Par Fadi CISSE
Bamako, 12 avr (AMAP)Pendant le ramadan, la femme est très sollicitée tant pour la préparation du «suhour» (le repas pris avant le jeûne) que pour les mets de rupture, comme la bouillie. Certaines nouvelles mariées n’arrivent pas faire les granulés de mil pour faire la bouillie. Elles ne représentent pas la majorité, mais ne peuvent pas non plus contenir dans un train de voyageurs.
La problématique s’est invitée sur les réseaux sociaux, notamment sur Tik tok et Facebook. Les internautes, à travers des vidéos, exposent les difficultés que beaucoup de nouvelles mariées rencontrent dans leurs belles familles.
La préparation de ce repas liquide semble causer des soucis à certains d’entre elles. Une vidéo aimée par plus de 200.000 personnes, en un seul jour, présente une nouvelle mariée tenant une calebasse dans ses mains et qui demande à sa maman au téléphone comment vite faire les granules de la bouillie, avant l’heure de la rupture. Dans les commentaires, des femmes ont aussi reconnu être confrontées à cette situation.
Mariam Diarra, l’une des commentatrices explique en substance qu’elle ne savait rien faire de ses dix doigts. Elle pleurait, constamment, en incriminant sa mère parce qui lui avait fait du tord en ne lui apprenant pas à cuisiner.
Malheureusement, elle finit par divorcer et retourner chez son père où elle semble désormais mettre à profit toutes les occasions pour apprendre et mieux s’exercer dans l’art culinaire. Aujourd’hui, elle invite avec suffisamment de recul à suivre les conseils de la tik-tokeuse pour échapper au déshonneur. Selon Mariam Diarra, savoir cuisiner participe de l’équilibre du foyer, autrement dit de la vie du couple.
PRÉVENANCE DES MÈRES –Ces conseils ne sont pas tombés dans des oreilles d’un sourd puisque de nombreuses jeunes filles, sur les réseaux sociaux, ont exprimé leur volonté d’apprendre à cuisiner, afin de ne pas se retrouver dans la même situation que Mariam.
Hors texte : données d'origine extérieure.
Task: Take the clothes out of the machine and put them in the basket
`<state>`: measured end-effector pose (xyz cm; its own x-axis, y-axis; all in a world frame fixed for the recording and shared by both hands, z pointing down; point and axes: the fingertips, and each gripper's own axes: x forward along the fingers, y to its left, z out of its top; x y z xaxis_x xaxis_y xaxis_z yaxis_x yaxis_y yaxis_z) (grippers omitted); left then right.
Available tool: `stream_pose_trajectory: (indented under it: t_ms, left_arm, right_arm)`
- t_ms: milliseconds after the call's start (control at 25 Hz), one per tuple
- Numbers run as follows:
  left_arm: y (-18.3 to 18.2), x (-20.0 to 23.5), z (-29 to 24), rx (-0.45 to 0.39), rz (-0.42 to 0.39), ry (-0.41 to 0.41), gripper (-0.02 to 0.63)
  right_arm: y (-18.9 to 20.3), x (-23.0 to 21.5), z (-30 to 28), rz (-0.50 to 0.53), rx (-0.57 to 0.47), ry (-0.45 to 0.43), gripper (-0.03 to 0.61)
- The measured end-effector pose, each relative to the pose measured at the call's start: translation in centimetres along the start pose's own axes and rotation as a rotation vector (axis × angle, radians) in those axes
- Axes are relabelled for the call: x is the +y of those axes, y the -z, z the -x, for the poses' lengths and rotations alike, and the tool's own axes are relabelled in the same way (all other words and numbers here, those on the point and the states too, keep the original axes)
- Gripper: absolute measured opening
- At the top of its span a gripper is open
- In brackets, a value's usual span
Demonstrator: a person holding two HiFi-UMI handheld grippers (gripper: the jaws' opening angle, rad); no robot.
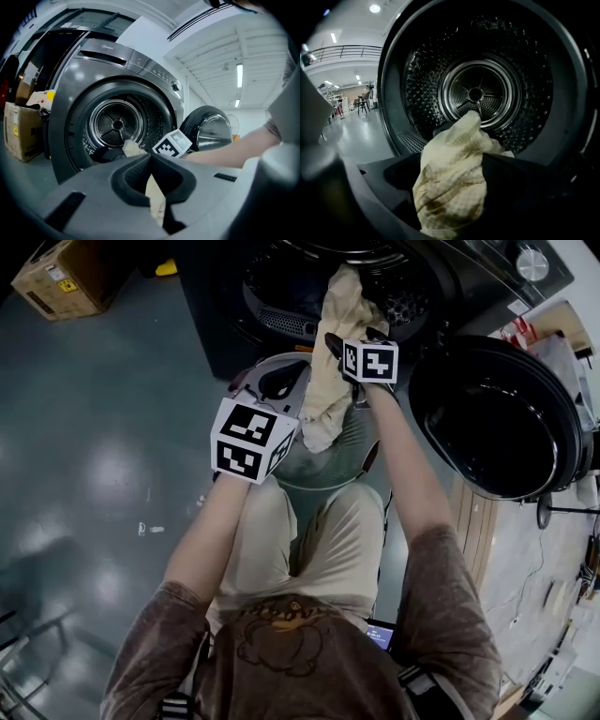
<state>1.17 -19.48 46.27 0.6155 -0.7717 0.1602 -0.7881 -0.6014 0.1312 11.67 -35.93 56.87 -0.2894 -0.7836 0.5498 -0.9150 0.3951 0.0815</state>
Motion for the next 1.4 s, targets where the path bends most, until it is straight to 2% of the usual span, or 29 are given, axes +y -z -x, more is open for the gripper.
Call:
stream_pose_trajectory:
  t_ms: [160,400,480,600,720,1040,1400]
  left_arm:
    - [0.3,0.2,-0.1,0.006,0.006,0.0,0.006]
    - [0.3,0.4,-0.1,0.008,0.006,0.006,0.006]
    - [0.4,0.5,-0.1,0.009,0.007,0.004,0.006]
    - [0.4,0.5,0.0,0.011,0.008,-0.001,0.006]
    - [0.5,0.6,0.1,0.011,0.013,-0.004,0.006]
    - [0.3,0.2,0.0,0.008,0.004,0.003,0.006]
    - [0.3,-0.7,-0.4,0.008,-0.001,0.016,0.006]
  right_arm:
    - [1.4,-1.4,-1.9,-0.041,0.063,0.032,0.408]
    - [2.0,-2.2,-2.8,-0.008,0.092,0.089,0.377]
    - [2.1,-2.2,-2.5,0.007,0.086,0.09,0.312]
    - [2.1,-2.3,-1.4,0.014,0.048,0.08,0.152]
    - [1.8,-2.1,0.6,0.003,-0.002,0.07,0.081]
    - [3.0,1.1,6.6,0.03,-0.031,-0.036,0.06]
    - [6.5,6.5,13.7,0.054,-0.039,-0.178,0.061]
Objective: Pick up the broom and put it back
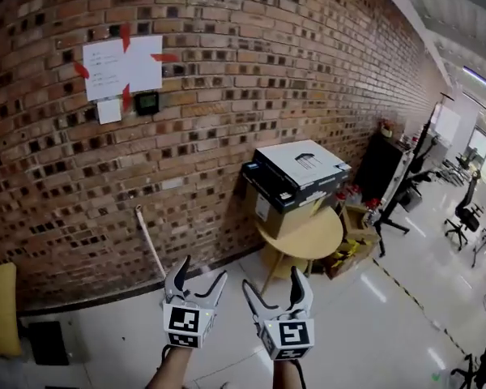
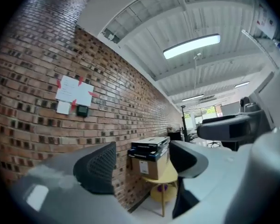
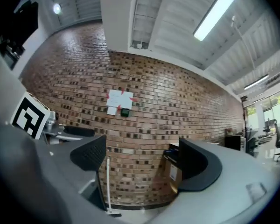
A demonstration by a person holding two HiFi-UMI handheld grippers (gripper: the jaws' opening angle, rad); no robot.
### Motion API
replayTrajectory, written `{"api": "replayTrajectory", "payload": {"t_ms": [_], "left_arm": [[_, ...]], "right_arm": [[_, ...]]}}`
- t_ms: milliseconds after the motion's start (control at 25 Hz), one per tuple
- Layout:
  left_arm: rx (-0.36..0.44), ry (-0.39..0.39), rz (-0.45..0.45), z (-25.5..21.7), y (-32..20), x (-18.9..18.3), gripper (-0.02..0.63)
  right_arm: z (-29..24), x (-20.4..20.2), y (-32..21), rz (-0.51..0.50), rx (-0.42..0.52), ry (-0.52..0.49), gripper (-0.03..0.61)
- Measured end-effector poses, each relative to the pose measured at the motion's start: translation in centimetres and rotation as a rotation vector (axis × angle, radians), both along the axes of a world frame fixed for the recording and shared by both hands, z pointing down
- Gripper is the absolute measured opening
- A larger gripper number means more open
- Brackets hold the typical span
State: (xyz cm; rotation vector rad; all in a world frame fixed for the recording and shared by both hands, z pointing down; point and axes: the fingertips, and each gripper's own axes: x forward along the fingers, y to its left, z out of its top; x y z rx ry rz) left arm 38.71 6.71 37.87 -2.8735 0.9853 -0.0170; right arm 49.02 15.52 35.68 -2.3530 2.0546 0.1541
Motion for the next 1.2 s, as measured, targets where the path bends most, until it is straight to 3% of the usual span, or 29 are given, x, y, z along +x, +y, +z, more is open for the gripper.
{"api": "replayTrajectory", "payload": {"t_ms": [80,280,480,720,1000,1200], "left_arm": [[0.0,-0.006,-0.091,0.0,-1.9,-3.3,0.365],[-0.014,-0.036,-0.385,0.4,-5.7,-15.8,0.365],[-0.023,-0.025,-0.535,0.2,-8.4,-26.1,0.365],[-0.008,0.008,-0.578,-0.5,-12.6,-34.1,0.364],[-0.046,0.032,-0.514,1.8,-16.7,-35.5,0.364],[-0.036,0.018,-0.549,2.2,-21.0,-36.3,0.364]], "right_arm": [[0.1,-2.6,-3.1,-0.097,0.007,-0.001,0.482],[1.1,-13.4,-10.8,-0.4,-0.025,-0.031,0.482],[1.0,-23.3,-15.8,-0.549,-0.028,-0.041,0.482],[1.9,-31.6,-19.8,-0.54,-0.058,0.011,0.481],[3.3,-31.2,-23.3,-0.466,-0.088,0.014,0.48],[3.2,-32.1,-28.5,-0.504,-0.066,0.006,0.481]]}}
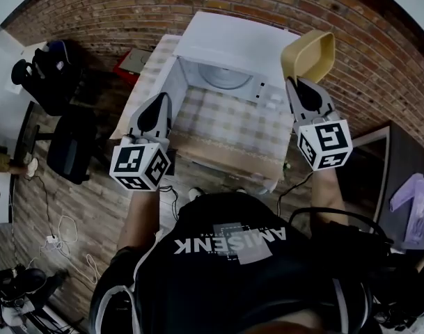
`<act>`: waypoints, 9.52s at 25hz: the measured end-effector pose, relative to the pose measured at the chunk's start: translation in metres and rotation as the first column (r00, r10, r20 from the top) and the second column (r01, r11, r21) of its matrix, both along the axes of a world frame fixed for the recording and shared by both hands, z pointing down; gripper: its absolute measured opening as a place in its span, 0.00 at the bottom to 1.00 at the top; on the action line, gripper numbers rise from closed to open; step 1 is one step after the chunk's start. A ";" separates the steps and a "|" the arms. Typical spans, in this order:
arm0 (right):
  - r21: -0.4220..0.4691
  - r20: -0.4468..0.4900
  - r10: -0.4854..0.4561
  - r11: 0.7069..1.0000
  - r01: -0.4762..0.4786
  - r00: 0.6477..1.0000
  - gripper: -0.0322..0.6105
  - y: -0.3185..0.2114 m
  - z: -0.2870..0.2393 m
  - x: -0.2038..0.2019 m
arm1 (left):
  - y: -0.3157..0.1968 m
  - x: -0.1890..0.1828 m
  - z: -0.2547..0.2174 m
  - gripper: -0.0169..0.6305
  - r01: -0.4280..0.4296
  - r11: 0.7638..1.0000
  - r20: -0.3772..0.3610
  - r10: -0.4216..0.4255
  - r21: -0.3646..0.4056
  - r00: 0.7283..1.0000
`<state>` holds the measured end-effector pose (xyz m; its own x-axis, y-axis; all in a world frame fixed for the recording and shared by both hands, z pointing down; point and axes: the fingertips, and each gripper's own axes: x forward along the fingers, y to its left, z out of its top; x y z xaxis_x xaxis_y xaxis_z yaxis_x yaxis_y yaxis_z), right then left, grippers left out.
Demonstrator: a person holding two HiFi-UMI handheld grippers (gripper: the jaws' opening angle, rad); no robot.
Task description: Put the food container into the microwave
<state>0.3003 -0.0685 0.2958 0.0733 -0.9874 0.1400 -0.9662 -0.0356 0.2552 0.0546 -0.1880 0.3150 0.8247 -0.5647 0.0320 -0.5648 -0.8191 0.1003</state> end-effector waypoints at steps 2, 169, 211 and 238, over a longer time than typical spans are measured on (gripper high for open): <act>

Les différentes vidéos mettent l’accent sur la situation délicate de nouvelles mariées qui ne sont pas des cordons bleus et qui ne savent même pas préparer une simple bouillie. À en croire Anna Touré, une sexagénaire, « ce sont des réalités actuelles de notre société qui interpellent. »
La vieille femme n’a pu s’empêcher de faire une comparaison des époques. Jadis, c’était une saine émulation pour les mamans d’apprendre à leur progéniture la cuisine, notamment des spécialités maliennes comme des plats à base de céréales, la bouillie et autres. « Malheureusement, il y a une négligence coupable des mères de famille qui, par prévenance, développent une mansuétude à l’endroit de leurs filles, tout en sachant bien qu’elles sont appelées à se marier », déplore-t-elle.
En termes clairs, notre interlocutrice accuse les mères de ne plus s’occuper de l’éducation culinaire de leurs filles avant le mariage. Celle qui est de la vieille génération exprime son amertume de voir certains repères se perdre.
Seyba Diabaté, un chef de famille, met un bémol. Il trouve que le fait de ne pas pouvoir bien préparer ne doit pas être un motif de divorce ou de répudiation de la conjointe. Il estime simplement que dans le cas d’espèce, il y a nécessité d’accorder un temps d’apprentissage à la nouvelle mariée, par exemple à faire les granulés et préparer la bouillie.
Yahaya Camara, chauffeur, évoque l’incapacité des jeunes filles à faire ce repas. Dans la famille Kanté à Djicoroni para, en Commune IV de Bamako, les belles-filles font la cuisine à tour de rôle. Celles qui ne savent pas faire la bouillie ont une solution toute simple. Elles achètent les «monicourou» (granulés) emballés dans des sachets et s’exercent auprès de celles qui passent pour des expertes en la matière.
Aïché Traoré est formatrice au Centre Aoua Keïta. La quinquagénaire met de l’énergie et la pédagogie à partager son art de la cuisine avec les jeunes filles, notamment dans la préparation des mets traditionnels. Elle qui vend le «monicourou». Elle dit que pendant le ramadan, elle reçoit beaucoup plus de commandes. Sa clientèle vient de l’intérieur comme de l’extérieur du Mali.
Aux détaillants, elle cède le sachet à 1.500 Fcfa l’unité contre 1.250 Fcfa pour les grossistes.